- _Entries shown_:
= = = =

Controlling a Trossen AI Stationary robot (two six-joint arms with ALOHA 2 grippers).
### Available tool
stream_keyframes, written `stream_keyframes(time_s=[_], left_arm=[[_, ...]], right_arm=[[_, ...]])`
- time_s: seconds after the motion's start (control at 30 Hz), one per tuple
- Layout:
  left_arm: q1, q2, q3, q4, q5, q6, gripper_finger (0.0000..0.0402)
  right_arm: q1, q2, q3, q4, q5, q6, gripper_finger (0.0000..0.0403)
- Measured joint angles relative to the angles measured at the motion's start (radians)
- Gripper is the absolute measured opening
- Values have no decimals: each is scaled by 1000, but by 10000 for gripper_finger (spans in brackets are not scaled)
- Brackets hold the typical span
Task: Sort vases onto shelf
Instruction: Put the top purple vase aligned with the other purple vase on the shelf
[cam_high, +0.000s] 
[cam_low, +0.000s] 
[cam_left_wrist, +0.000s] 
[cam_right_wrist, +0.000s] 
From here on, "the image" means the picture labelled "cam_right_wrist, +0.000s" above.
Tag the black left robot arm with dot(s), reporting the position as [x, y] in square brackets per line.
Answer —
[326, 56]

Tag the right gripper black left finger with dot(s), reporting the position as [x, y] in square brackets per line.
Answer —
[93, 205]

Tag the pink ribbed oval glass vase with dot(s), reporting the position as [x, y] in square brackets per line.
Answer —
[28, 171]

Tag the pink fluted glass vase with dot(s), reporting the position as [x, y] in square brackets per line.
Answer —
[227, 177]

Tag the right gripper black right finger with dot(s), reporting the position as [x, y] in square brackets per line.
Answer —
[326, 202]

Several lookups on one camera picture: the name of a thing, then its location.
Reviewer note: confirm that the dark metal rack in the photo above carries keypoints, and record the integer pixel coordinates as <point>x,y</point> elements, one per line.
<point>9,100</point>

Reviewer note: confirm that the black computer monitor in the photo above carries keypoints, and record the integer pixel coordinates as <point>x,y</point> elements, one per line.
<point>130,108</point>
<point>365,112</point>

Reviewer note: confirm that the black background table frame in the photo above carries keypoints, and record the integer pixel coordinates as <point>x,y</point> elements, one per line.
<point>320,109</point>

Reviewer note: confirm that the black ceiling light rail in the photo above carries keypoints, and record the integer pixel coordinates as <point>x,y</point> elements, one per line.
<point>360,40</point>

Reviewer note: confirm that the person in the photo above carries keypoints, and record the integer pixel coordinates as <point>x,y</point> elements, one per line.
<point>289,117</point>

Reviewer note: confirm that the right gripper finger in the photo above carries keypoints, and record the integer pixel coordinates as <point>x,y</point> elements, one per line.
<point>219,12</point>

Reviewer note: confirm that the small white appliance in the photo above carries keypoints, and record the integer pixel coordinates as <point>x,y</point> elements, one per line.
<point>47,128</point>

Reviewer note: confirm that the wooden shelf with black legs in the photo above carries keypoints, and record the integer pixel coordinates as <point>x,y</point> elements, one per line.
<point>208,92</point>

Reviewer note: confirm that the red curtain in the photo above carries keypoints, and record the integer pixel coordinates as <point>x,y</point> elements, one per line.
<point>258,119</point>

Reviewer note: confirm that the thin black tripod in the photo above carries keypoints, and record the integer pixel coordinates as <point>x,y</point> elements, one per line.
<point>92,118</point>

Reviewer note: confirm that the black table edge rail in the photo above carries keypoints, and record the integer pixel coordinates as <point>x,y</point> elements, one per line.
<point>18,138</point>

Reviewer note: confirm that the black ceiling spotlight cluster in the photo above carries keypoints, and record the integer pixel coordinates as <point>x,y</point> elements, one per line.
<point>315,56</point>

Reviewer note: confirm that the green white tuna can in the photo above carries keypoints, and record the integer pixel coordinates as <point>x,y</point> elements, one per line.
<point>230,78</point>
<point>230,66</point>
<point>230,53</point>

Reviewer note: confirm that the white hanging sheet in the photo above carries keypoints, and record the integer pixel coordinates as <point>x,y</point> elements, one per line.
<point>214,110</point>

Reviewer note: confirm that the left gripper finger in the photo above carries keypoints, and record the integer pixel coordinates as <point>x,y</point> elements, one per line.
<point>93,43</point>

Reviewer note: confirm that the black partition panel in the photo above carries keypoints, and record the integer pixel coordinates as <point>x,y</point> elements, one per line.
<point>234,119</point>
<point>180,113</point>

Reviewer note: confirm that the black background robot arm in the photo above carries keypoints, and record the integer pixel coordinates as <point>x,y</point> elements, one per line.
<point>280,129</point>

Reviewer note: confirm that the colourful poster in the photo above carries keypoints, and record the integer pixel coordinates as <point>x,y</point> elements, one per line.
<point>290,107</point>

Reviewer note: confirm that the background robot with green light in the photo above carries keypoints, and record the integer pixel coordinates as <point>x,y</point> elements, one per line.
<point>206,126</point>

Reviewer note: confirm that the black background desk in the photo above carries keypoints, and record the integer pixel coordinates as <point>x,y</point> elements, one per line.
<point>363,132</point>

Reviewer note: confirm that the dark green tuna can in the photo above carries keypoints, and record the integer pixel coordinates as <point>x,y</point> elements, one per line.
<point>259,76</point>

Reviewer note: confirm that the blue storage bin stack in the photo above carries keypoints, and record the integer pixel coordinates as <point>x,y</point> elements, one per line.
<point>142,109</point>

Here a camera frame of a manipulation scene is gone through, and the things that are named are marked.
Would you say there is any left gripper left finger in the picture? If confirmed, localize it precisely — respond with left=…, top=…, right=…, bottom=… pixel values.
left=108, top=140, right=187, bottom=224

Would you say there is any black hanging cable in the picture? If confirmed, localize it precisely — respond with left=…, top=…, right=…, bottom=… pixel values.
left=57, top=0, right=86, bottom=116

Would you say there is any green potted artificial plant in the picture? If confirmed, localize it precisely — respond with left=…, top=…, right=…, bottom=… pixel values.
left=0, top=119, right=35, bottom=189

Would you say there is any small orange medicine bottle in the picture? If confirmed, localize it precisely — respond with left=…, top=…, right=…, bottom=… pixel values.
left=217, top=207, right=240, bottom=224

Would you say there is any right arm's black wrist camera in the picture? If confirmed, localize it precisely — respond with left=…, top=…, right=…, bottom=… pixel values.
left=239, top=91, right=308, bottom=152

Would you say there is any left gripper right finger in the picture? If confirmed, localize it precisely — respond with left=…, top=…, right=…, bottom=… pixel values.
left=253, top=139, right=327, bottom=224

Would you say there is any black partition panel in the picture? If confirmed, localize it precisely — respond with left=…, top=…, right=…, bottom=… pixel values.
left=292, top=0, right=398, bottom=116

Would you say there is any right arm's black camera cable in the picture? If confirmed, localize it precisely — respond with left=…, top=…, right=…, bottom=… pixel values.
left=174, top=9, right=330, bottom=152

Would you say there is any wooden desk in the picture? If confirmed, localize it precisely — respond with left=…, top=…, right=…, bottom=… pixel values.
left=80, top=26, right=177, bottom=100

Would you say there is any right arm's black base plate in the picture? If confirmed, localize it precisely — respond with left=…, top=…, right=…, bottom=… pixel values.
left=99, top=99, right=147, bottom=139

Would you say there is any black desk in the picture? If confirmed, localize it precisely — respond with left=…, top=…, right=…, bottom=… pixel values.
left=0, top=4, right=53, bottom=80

= = = =

- _Exercise objective_: In the data above, find the line that contains "<point>280,129</point>" and the line that contains "<point>290,107</point>". Repeat exactly those lines and every line between them, and only those.

- _Finished exercise_:
<point>280,129</point>

Reviewer note: confirm that the colourful poster in the photo above carries keypoints, and record the integer pixel coordinates as <point>x,y</point> elements, one per line.
<point>290,107</point>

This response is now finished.